▶ _WORK TASK_
Transcribe exactly each line of the entries, from the opening line to the line with "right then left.", with both of those lines included.

▶ _DATASET EXTRACT_

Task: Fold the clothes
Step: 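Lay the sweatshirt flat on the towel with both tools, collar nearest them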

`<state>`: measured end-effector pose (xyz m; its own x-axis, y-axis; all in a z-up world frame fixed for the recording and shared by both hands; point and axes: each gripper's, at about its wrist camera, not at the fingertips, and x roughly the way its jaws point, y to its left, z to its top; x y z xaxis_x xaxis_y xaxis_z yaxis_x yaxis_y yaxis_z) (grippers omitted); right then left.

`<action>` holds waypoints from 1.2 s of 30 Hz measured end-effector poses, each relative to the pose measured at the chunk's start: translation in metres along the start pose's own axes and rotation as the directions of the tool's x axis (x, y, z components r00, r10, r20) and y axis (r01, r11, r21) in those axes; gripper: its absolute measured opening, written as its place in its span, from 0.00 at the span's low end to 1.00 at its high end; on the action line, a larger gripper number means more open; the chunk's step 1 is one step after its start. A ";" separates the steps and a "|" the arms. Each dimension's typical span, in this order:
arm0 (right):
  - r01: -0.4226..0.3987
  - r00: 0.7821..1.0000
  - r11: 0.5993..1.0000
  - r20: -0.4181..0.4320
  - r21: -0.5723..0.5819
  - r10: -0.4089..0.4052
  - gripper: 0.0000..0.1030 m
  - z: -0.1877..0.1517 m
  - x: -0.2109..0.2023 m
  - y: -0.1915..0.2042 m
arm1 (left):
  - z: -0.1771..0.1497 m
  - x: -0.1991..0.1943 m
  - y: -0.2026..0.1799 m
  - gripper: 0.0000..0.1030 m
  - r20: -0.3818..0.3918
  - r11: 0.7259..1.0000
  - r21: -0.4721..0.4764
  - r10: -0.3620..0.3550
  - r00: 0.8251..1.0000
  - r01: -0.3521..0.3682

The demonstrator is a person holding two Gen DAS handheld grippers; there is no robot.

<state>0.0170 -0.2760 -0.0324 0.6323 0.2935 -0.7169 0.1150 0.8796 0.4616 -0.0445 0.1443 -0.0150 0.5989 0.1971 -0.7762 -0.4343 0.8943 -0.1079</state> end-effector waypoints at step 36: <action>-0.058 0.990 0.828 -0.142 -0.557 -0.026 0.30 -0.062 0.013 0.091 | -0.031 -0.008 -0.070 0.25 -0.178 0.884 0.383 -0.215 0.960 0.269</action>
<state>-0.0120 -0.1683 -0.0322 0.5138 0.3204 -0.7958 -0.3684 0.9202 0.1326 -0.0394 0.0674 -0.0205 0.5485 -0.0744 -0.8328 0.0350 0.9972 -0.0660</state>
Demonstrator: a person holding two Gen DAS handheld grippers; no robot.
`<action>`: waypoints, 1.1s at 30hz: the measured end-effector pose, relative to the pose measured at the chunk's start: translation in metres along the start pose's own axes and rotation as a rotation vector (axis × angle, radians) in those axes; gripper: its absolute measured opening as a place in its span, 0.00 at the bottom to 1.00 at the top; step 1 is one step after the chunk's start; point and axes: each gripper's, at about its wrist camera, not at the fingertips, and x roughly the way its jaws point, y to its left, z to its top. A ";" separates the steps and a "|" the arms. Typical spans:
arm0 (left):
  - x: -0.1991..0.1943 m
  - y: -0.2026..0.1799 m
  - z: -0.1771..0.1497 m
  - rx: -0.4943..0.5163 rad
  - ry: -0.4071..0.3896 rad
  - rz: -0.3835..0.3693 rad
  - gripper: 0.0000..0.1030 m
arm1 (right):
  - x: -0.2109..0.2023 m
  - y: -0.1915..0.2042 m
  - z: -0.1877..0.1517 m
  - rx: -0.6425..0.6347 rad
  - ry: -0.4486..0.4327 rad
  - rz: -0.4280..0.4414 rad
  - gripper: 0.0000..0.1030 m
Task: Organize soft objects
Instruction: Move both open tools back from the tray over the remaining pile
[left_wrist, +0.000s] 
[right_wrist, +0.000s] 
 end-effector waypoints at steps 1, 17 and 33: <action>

▶ _ANSWER TO THIS TASK_
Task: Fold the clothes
Step: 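Lay the sweatshirt flat on the towel with both tools, collar nearest them
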
`<state>`: measured end-effector pose (xyz m; its own x-axis, y-axis; all in a z-up world frame fixed for the recording and shared by both hands; point and axes: each gripper's, at about its wrist camera, not at the fingertips, and x roughly the way its jaws point, y to its left, z to its top; x y z xaxis_x xaxis_y xaxis_z yaxis_x yaxis_y yaxis_z) (grippers omitted); right then left.

Nothing else belongs in the output.